→ Exercise aim: What lines of the data below hold the string "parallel"? Copy each one.

[Stored records]
==*==

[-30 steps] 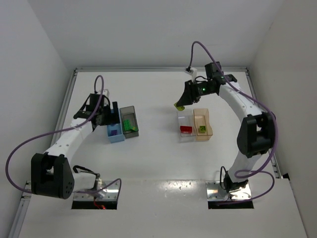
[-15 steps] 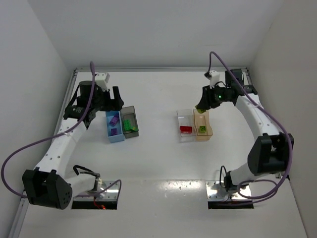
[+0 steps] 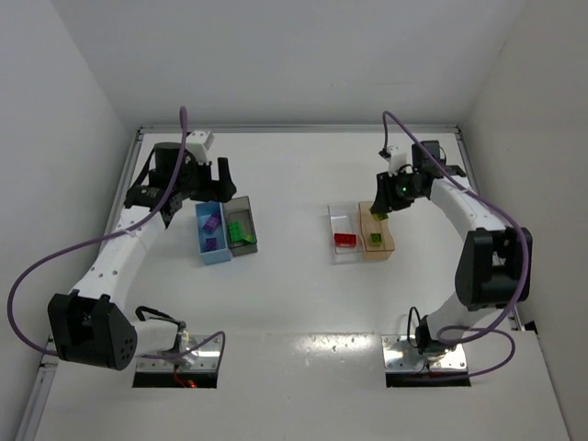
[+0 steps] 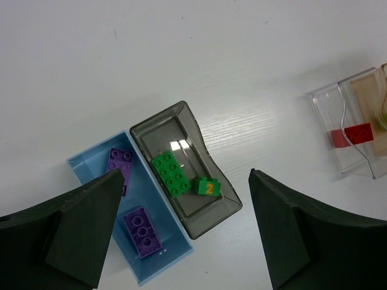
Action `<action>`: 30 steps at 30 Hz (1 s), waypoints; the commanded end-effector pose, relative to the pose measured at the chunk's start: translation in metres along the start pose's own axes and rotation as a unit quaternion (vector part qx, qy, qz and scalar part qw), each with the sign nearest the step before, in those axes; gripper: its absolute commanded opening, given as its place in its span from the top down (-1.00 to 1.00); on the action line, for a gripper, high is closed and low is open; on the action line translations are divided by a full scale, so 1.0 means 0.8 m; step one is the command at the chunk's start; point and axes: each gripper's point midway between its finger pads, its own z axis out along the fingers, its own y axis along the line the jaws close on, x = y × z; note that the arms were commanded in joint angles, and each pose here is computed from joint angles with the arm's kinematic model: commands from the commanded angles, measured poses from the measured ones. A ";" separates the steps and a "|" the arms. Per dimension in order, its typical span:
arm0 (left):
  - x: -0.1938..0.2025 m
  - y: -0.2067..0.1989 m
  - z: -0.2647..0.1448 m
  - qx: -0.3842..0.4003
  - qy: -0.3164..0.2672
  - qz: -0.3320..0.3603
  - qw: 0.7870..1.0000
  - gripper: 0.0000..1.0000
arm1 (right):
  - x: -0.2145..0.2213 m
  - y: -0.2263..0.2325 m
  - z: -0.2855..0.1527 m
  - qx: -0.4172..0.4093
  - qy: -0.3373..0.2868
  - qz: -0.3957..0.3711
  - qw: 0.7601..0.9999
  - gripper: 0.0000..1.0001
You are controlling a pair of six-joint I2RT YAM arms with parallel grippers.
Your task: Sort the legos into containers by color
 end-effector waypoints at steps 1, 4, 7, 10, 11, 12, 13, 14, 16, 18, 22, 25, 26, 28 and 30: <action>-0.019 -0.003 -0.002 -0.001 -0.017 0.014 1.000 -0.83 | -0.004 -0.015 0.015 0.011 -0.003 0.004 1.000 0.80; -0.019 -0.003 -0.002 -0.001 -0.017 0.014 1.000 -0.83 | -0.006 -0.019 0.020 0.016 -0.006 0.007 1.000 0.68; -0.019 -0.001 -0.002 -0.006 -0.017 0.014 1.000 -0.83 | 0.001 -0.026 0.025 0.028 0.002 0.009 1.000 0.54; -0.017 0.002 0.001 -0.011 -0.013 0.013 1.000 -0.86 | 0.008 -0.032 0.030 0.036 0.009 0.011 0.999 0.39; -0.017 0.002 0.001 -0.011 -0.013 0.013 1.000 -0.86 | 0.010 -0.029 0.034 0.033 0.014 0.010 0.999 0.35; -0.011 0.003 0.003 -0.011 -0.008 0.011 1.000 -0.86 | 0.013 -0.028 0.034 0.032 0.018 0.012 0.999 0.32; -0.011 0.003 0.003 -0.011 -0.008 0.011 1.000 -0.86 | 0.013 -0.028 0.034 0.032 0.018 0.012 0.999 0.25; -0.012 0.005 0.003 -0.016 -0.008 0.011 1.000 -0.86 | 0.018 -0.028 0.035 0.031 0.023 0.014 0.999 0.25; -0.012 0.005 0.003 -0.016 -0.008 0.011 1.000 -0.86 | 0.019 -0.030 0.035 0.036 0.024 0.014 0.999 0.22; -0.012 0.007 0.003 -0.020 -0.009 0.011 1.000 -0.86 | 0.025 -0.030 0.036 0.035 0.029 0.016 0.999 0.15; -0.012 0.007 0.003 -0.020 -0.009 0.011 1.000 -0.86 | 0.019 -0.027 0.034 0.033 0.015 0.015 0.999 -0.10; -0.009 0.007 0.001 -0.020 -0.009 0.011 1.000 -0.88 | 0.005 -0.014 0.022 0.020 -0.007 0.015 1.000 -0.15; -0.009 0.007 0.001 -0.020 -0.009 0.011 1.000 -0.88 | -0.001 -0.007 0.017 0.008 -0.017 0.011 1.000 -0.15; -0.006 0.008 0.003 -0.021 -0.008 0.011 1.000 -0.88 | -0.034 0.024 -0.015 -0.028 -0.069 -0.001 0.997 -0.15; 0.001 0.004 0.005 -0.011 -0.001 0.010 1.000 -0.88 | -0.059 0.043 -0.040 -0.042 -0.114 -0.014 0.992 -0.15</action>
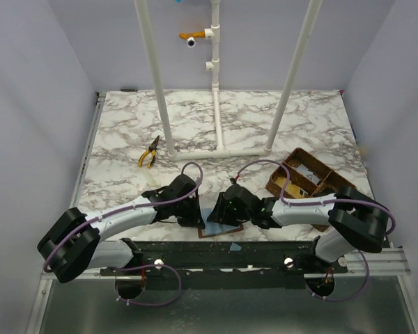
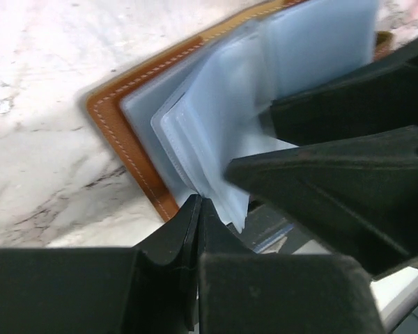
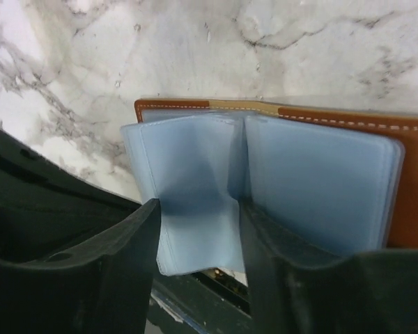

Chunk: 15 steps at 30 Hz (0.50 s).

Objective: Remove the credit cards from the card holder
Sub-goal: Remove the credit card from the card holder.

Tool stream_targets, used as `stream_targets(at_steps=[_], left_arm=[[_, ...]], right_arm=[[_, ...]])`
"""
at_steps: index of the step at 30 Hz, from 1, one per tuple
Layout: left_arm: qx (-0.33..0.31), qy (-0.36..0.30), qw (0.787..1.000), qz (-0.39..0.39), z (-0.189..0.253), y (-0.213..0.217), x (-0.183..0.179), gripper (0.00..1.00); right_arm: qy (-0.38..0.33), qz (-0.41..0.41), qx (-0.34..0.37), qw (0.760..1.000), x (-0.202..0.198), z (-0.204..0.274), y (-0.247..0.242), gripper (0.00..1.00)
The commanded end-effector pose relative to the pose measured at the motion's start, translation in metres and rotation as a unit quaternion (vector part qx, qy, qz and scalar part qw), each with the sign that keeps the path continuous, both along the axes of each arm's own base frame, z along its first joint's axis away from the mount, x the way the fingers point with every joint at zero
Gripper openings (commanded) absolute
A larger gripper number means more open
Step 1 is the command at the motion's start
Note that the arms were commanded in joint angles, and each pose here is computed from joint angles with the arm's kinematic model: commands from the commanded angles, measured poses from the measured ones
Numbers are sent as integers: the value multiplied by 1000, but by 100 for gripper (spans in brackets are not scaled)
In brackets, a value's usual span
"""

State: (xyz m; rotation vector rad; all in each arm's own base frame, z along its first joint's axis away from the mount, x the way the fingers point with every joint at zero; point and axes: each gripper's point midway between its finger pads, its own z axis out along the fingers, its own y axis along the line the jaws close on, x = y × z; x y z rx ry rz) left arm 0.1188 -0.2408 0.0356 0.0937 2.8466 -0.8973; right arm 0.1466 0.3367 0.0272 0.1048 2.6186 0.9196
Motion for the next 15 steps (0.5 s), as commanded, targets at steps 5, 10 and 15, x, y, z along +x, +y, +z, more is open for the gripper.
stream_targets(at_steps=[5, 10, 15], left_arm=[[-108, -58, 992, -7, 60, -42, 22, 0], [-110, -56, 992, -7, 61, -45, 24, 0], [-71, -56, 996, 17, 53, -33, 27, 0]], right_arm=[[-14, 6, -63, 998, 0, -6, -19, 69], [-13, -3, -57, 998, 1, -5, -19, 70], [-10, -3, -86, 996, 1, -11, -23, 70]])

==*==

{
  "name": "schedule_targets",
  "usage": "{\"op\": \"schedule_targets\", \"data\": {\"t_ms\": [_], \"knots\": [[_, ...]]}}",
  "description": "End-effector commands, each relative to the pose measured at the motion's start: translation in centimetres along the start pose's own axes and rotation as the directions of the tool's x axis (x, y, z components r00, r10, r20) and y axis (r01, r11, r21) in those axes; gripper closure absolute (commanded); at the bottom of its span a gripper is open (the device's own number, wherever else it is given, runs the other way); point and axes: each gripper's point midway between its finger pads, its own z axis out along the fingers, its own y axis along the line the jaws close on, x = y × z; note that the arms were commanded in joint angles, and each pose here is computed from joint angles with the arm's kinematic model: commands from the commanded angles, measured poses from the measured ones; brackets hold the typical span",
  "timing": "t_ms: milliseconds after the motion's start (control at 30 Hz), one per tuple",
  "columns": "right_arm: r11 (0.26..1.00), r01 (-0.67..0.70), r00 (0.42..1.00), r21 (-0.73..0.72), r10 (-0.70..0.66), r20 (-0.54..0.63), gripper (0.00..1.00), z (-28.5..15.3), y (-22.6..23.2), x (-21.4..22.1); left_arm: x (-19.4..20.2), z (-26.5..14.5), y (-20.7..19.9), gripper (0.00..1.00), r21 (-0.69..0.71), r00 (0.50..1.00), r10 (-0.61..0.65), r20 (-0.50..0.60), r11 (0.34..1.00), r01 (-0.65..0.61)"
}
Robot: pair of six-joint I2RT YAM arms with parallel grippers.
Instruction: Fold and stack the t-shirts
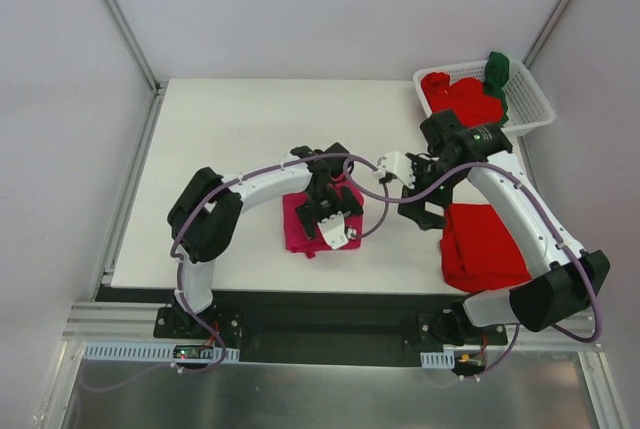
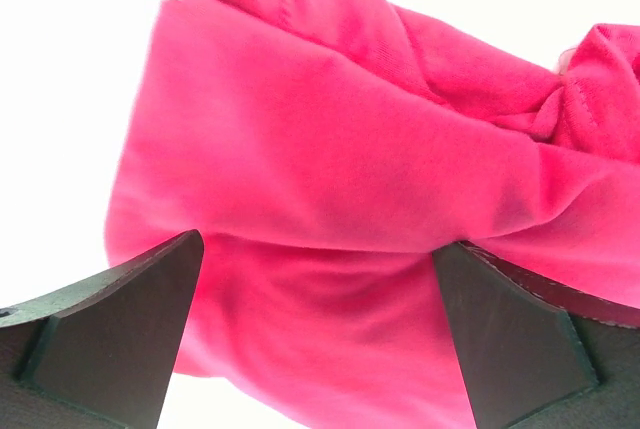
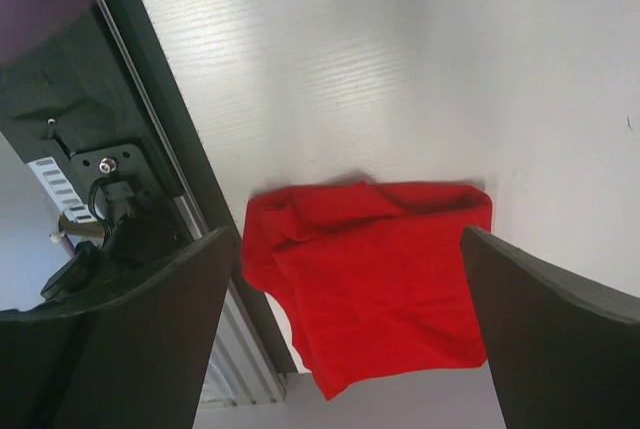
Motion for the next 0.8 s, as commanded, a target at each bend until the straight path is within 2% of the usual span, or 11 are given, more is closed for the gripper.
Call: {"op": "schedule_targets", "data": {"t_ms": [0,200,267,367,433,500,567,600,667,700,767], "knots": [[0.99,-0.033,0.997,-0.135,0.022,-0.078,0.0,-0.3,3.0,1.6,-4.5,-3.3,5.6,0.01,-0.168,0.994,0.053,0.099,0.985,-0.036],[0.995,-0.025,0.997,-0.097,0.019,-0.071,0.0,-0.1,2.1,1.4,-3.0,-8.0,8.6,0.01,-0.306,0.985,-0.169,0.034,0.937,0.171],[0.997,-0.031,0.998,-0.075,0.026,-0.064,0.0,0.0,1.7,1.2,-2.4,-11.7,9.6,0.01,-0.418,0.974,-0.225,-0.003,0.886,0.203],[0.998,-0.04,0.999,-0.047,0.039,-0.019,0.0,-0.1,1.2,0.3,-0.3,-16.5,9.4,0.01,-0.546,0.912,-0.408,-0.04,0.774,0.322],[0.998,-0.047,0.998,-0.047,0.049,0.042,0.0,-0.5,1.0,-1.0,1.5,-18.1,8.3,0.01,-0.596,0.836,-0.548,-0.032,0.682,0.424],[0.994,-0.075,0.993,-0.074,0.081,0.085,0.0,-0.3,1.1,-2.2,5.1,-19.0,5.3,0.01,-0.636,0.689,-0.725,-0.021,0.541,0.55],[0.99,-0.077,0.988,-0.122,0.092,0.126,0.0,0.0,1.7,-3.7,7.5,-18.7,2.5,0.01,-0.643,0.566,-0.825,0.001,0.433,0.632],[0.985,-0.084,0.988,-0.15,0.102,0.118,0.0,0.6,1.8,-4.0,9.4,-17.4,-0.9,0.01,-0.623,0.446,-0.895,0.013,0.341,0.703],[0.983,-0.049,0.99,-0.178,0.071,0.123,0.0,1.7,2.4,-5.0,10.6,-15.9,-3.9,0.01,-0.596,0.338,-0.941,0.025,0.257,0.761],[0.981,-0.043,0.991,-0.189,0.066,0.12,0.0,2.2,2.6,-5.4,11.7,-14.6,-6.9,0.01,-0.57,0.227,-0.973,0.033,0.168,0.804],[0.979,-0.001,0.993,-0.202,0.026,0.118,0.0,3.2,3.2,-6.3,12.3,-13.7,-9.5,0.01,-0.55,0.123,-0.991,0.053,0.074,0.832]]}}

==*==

→ Your response:
You are controlling a pair of six-joint I2RT YAM arms with parallel grippers.
Robot: pair of six-joint I2RT YAM arms with parallel grippers.

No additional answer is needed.